Un amico mi ha fatto notare una cosa che non e’ normale nel traffico cittadino, soprattutto il primo mattino: c’e’ un numero molto più alto del solito di mkokoti – i carretti spinti a mano, che sono un’ attività dei ragazzi di strada – e di camioncini di tutte le dimensioni carichi di mobili. Il fatto e’ che molte famiglie si stanno trasferendo, non ritenendosi più al sicuro nella zona in cui vivono. I luo, che sono un minoranza a Riruta, quando rientrano a sera si trovano un bigliettino sotto la porta della baracca o della casa che dice “vai via di qui, non ti vogliamo più’. Lo stesso capita ai kikuyu di Kibera, o ai Kalenjin di Kawangware. Sembra, speriamo che non sia vero e che ci si fermi  in tempo, che Nairobi rischi di diventare un conglomerato di piccoli “bantustan”, la famigerata invenzione dell’ apartheid sudafricano. Un’ apartheid, una bantustanizzazione non imposta dall’ alto, ma volontaria, per modo di dire. Alcuni si rifiutano. Ieri i ragazzi di Kivuli delle pallacanestro si sono fermati per un breve incontro dopo l’ allenamento e, dopo aver riaffermato che nella loro squadra non devono esistere discriminazioni etniche, i  luo presenti hanno appunto raccontato di aver trovato gli infami bigliettini sotto la porta, ma di aver deciso con le loro famiglie di restare. “Siamo sempre vissuti senza dare una priorità’ particolare alla nostra appartenenza etnica, perché’ dovremmo incominciare ora?” Ci dovrebbero essere più’ keniani cosi.

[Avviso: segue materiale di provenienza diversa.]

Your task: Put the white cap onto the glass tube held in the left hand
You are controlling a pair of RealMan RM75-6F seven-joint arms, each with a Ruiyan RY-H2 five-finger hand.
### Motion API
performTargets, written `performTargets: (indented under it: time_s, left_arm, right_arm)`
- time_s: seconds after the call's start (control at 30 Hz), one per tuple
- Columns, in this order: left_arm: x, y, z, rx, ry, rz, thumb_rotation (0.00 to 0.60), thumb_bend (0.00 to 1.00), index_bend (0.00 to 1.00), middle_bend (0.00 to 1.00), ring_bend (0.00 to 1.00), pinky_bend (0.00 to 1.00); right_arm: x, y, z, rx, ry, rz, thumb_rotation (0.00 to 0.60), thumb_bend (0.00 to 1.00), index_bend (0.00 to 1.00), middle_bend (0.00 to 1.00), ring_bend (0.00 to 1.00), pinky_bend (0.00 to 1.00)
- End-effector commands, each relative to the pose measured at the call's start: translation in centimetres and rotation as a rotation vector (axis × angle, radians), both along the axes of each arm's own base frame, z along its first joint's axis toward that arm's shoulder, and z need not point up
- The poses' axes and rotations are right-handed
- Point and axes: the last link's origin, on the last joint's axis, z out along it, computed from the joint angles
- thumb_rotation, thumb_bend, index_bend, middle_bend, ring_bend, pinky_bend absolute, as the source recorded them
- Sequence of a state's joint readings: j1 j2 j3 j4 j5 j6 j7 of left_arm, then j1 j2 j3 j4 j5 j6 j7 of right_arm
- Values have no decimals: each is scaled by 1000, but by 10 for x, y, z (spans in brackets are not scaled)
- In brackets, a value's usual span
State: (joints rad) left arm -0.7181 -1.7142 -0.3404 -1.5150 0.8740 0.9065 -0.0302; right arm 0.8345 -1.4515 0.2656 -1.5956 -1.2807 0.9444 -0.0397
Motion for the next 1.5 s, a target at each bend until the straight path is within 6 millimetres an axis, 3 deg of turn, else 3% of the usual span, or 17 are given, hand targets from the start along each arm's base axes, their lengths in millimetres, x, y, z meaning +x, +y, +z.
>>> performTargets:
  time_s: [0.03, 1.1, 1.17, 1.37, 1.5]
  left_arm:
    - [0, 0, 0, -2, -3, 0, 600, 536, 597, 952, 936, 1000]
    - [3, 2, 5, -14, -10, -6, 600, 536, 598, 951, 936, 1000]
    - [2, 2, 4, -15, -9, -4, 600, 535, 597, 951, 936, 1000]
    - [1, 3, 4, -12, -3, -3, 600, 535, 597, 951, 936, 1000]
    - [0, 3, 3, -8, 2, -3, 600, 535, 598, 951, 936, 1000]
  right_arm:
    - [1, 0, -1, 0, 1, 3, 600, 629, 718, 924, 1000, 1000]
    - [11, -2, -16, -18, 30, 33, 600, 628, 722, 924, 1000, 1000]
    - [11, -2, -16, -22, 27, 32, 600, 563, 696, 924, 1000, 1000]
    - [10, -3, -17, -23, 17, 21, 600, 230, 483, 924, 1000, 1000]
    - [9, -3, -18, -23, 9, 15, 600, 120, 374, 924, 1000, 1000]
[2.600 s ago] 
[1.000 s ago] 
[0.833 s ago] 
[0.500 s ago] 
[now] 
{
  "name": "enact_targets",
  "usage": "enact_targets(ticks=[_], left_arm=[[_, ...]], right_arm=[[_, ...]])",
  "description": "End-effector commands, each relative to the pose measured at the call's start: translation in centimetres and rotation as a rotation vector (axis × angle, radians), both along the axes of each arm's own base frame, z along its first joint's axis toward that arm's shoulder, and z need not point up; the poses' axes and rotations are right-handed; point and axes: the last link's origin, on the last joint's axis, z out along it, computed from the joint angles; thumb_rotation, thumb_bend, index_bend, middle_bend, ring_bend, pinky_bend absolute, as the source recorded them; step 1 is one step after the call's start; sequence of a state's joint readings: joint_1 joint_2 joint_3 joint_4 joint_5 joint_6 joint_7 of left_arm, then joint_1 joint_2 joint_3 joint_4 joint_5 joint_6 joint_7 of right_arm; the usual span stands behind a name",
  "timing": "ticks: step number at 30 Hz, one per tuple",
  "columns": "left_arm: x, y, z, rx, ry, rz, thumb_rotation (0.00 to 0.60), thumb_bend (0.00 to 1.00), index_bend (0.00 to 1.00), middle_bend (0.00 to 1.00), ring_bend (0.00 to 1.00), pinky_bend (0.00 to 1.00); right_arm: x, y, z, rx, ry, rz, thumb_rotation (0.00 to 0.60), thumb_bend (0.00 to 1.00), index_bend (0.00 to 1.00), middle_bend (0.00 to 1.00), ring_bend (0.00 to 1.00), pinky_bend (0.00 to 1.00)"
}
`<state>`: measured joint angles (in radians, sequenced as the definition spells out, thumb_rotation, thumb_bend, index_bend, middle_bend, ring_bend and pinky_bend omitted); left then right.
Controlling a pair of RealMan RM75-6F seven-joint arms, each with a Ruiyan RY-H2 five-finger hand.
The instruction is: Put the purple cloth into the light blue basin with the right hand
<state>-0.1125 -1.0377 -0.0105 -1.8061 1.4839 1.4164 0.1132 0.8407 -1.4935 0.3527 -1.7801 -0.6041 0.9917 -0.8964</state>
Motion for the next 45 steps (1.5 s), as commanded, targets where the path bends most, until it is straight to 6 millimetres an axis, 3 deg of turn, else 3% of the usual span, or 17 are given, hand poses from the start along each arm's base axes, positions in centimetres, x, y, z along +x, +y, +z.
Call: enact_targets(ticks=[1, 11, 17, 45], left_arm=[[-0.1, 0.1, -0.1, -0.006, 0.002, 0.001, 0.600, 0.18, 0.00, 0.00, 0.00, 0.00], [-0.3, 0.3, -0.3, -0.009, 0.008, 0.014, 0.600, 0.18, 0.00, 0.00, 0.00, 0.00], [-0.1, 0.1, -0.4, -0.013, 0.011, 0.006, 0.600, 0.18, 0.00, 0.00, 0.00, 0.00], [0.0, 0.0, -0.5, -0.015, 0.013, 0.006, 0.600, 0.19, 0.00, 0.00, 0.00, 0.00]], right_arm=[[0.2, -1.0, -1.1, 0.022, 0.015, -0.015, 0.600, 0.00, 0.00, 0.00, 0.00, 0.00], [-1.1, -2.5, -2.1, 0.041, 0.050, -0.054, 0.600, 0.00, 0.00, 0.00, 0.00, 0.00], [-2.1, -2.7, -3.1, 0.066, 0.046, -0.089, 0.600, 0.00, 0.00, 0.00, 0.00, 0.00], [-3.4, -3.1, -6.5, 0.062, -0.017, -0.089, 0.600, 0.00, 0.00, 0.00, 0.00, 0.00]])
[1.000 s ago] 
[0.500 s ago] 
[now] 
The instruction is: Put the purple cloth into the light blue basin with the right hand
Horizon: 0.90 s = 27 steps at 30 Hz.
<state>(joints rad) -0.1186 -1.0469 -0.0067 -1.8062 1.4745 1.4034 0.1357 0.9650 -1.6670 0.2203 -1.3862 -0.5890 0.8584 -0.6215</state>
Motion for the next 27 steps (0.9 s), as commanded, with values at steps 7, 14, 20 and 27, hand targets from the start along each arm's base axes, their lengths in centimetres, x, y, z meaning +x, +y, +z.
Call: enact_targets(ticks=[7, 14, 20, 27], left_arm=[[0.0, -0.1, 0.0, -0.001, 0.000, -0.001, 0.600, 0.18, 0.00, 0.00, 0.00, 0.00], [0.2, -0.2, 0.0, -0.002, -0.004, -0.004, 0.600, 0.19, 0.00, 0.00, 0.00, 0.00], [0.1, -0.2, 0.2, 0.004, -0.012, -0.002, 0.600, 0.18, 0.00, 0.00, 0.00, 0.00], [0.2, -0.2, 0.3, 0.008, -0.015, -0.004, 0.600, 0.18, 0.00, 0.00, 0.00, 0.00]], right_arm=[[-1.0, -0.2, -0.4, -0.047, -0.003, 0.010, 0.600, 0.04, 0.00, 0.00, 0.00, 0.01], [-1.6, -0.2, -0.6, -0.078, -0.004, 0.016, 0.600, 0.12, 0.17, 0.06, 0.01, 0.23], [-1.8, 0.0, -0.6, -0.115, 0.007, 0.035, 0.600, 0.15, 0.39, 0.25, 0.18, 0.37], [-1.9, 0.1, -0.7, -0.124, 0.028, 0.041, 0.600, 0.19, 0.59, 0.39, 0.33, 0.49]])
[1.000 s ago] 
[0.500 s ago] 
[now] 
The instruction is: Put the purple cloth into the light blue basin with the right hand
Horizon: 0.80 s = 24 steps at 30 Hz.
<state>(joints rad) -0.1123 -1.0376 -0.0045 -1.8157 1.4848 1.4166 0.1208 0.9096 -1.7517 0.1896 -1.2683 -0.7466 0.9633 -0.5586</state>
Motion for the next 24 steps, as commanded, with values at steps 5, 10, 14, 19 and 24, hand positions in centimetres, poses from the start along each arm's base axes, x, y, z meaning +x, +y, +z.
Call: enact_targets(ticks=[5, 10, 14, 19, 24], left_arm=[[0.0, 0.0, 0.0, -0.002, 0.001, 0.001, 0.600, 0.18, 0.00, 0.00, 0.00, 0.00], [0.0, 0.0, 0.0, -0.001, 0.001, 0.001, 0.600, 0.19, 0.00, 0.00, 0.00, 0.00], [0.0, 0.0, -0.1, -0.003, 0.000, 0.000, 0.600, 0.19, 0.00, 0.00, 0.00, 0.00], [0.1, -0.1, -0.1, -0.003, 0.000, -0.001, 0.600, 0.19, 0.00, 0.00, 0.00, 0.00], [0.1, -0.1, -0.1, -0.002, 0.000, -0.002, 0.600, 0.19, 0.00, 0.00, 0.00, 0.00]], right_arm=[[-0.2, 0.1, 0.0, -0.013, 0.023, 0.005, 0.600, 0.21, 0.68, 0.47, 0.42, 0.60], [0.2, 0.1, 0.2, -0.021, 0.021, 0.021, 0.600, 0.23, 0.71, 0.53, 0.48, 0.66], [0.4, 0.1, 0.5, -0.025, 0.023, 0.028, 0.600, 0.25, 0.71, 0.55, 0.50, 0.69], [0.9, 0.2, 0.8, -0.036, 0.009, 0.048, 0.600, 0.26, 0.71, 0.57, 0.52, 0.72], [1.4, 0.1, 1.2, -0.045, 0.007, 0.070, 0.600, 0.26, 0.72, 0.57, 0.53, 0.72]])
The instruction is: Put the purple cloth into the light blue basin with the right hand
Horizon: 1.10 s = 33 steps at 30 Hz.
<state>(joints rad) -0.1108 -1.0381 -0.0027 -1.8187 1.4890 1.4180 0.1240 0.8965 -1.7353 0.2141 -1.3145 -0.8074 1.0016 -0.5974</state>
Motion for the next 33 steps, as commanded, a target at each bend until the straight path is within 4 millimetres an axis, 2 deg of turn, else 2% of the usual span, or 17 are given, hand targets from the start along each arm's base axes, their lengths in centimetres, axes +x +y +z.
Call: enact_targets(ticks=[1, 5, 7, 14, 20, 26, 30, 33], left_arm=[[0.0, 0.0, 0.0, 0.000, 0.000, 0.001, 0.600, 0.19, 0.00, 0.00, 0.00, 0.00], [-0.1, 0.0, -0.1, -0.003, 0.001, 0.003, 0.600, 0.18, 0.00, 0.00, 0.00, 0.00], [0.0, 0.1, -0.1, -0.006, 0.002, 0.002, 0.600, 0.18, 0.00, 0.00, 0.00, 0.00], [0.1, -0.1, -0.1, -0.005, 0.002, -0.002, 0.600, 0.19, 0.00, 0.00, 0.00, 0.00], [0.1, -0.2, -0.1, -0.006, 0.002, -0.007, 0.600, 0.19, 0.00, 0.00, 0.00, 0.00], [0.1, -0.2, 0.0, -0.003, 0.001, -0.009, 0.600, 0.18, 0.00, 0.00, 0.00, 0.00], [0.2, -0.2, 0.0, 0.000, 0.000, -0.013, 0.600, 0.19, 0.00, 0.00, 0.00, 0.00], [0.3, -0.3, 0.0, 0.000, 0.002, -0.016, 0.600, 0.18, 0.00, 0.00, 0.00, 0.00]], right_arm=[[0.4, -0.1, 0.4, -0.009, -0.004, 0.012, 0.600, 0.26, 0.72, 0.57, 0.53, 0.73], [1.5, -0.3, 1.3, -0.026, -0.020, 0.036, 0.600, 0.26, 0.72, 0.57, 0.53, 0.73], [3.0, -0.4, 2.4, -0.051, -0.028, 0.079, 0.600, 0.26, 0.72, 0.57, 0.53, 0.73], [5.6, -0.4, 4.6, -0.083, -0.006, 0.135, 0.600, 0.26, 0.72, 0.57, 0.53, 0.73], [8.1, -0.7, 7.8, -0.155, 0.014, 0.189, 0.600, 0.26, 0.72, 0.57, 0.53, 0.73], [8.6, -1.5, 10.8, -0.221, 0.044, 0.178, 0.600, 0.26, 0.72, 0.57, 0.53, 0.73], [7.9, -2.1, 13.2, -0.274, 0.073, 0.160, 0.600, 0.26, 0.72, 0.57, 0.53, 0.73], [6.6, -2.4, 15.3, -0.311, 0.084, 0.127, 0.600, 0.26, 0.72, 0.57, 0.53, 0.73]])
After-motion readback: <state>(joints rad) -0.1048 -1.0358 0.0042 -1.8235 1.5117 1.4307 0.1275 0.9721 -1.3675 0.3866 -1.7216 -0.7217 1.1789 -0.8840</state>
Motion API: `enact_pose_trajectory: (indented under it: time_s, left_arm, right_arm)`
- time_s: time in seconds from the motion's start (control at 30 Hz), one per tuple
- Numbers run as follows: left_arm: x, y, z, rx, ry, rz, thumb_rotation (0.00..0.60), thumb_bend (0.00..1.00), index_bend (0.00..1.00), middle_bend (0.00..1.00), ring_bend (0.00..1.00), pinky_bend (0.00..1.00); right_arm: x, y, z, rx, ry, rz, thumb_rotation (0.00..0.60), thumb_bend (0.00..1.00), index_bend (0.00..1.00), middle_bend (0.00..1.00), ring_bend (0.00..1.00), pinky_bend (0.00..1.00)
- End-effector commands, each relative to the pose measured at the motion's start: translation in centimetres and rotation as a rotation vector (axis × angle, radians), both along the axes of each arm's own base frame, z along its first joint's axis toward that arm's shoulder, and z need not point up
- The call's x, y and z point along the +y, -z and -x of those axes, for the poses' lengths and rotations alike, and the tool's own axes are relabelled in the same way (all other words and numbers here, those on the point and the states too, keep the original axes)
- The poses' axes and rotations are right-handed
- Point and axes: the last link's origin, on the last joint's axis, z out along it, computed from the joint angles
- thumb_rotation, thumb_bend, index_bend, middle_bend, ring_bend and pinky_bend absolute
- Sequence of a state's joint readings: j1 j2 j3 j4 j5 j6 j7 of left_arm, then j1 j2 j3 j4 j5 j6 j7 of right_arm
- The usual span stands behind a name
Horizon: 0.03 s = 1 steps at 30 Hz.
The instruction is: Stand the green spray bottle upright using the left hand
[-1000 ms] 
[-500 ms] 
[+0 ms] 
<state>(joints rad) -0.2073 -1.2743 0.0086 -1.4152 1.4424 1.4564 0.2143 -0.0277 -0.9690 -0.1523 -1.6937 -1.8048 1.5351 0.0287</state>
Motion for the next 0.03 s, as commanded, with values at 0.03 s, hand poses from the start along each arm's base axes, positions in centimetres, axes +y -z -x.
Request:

Invece Charles, un ragazzo luo che fa il giardiniere alla Shalom House, e’ venuto mercoledi mattina, gli occhi gonfi da una notte insonne, a dirmi a dirmi che lo avevano chiamato dal villaggio al sera prima. Charles ha 21 anni ed e’ il capofamiglia, i genitori sono morti di AIDS, e col suo lavoro mantiene a scuola una sorella e un fratello minori che vivono al villaggio con dei lontani parenti. Dal villaggio gli hanno detto che la sorella e’ gravissima all’ ospedale perché’ un matatu su cui viaggiava e’ stato fermato ad un blocco stradale, tutti i passeggeri sono stati picchiati e poi derubati. Naturalmente Charles temeva che la sorella fosse stata stuprata, perché quest’azione sembra essere diventata comune. La settimana scorsa il Nairobi Women’s Hospital ha dichiarato di aver trattato 242 pazienti vittime di abusi sessuali, 213 femmine e 29 maschi. Deltotale 94 erano minori. Ho dato a Charles il permesso di assentarsi per 4 giorni perche andare a casa sua, una delle zone critiche durante l’ ultimo mese, ci vuole un giorno intero di viaggio.

Charles mi ha telefonato ieri, sollevato perché’ la sorella sta meglio, non e’ stata stuprata  e ancor più’ sollevato perché’ l’ attacco non era di natura etnica ma opera di semplici criminali che approfittano della confusione per operare impunemente.